▸ **Task item**
Please transcribe exactly, and only, the lines of the data below between the line holding "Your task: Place" and the line holding "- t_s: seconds", inclusive.

Provided information Block Start

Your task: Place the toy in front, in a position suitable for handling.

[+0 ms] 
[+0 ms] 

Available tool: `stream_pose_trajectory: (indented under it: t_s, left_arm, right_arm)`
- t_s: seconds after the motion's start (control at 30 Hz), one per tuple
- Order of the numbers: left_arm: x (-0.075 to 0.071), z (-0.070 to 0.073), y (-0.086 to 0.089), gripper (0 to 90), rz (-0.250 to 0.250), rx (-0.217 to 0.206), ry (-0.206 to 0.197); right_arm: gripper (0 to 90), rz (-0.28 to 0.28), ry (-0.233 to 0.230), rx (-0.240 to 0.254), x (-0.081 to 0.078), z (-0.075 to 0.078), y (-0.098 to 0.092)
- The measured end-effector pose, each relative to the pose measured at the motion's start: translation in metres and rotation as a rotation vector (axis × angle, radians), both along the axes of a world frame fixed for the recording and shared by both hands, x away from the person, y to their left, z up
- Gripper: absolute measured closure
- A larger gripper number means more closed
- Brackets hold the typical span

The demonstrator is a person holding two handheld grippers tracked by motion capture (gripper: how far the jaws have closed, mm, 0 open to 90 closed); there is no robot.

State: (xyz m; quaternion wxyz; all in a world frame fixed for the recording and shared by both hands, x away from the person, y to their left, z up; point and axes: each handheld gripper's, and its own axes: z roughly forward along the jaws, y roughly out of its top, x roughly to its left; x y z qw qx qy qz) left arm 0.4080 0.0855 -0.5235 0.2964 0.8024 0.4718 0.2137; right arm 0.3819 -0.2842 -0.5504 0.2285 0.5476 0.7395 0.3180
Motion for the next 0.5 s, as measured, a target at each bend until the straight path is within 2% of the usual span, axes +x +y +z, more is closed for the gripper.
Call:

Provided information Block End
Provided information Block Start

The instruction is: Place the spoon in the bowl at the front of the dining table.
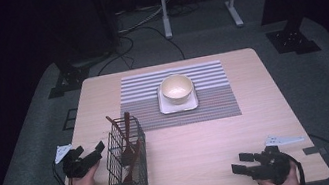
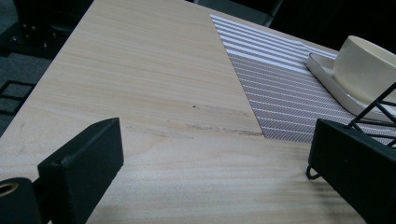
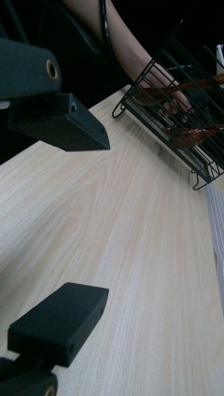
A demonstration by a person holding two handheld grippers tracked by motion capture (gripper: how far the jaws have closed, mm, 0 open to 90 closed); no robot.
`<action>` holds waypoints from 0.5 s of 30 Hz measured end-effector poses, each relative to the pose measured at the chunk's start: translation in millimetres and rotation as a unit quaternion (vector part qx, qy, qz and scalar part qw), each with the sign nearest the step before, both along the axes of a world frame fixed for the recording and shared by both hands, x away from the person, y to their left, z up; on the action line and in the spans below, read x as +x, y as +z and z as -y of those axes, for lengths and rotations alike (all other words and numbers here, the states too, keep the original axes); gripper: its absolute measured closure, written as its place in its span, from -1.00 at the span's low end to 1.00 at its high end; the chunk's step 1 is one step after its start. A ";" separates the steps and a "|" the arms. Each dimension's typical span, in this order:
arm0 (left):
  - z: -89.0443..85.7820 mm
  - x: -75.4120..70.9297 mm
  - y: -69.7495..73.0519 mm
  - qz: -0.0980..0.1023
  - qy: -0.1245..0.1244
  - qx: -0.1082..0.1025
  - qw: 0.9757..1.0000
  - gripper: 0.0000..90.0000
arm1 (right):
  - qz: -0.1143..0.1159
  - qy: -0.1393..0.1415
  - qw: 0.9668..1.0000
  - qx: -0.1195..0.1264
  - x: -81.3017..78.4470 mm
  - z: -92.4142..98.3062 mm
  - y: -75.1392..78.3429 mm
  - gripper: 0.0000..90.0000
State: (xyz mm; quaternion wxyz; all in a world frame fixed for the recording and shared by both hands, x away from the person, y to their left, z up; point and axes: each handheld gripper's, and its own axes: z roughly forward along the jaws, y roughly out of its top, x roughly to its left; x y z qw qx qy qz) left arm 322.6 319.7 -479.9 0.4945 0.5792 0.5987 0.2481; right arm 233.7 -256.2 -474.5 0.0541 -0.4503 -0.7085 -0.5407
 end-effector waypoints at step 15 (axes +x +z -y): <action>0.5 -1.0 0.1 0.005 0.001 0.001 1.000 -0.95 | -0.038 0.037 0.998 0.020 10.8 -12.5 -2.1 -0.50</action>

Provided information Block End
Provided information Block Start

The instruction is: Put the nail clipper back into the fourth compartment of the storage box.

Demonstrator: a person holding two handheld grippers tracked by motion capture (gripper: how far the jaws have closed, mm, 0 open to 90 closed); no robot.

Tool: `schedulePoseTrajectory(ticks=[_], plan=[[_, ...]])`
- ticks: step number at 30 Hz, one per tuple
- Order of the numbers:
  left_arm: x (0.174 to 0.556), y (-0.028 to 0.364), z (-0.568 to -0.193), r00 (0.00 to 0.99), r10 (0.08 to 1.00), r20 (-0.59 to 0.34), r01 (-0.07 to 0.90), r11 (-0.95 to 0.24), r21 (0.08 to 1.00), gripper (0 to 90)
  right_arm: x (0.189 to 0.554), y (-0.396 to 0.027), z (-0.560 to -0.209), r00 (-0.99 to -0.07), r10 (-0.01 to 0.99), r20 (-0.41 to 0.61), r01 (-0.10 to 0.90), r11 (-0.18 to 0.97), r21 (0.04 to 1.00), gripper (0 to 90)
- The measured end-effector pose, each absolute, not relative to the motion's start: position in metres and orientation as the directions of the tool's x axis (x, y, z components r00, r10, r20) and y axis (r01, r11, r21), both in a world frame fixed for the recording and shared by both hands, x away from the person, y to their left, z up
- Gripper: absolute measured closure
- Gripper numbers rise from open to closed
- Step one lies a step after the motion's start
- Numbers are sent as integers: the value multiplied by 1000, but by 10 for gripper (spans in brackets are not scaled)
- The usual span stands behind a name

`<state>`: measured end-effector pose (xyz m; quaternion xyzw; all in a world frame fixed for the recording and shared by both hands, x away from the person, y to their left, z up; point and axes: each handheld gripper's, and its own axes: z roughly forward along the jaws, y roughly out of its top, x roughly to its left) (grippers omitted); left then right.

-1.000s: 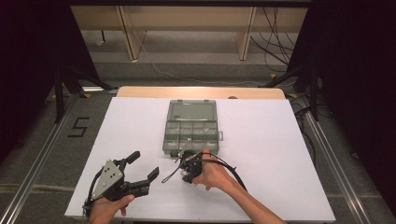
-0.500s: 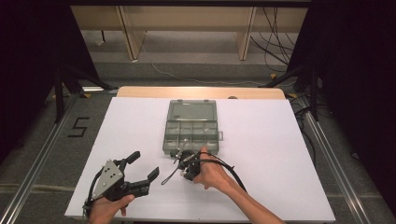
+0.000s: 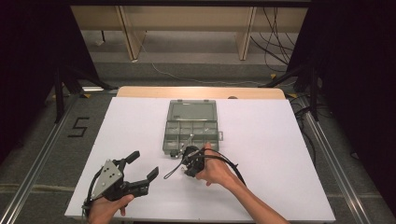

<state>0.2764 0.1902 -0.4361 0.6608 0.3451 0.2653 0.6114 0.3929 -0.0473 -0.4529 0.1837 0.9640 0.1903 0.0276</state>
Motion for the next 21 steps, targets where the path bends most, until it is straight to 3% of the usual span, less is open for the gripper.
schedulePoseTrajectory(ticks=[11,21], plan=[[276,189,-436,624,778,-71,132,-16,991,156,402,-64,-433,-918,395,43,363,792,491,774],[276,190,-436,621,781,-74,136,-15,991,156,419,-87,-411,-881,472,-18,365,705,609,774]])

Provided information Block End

▸ **Your response**
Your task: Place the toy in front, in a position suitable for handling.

[+0 ms] 
[+0 ms] 

Available tool: `stream_pose_trajectory: (indented under it: t_s, left_arm, right_arm)`
- t_s: seconds after the motion's start (control at 30 Hz), one per tuple

What precedes this is the full answer.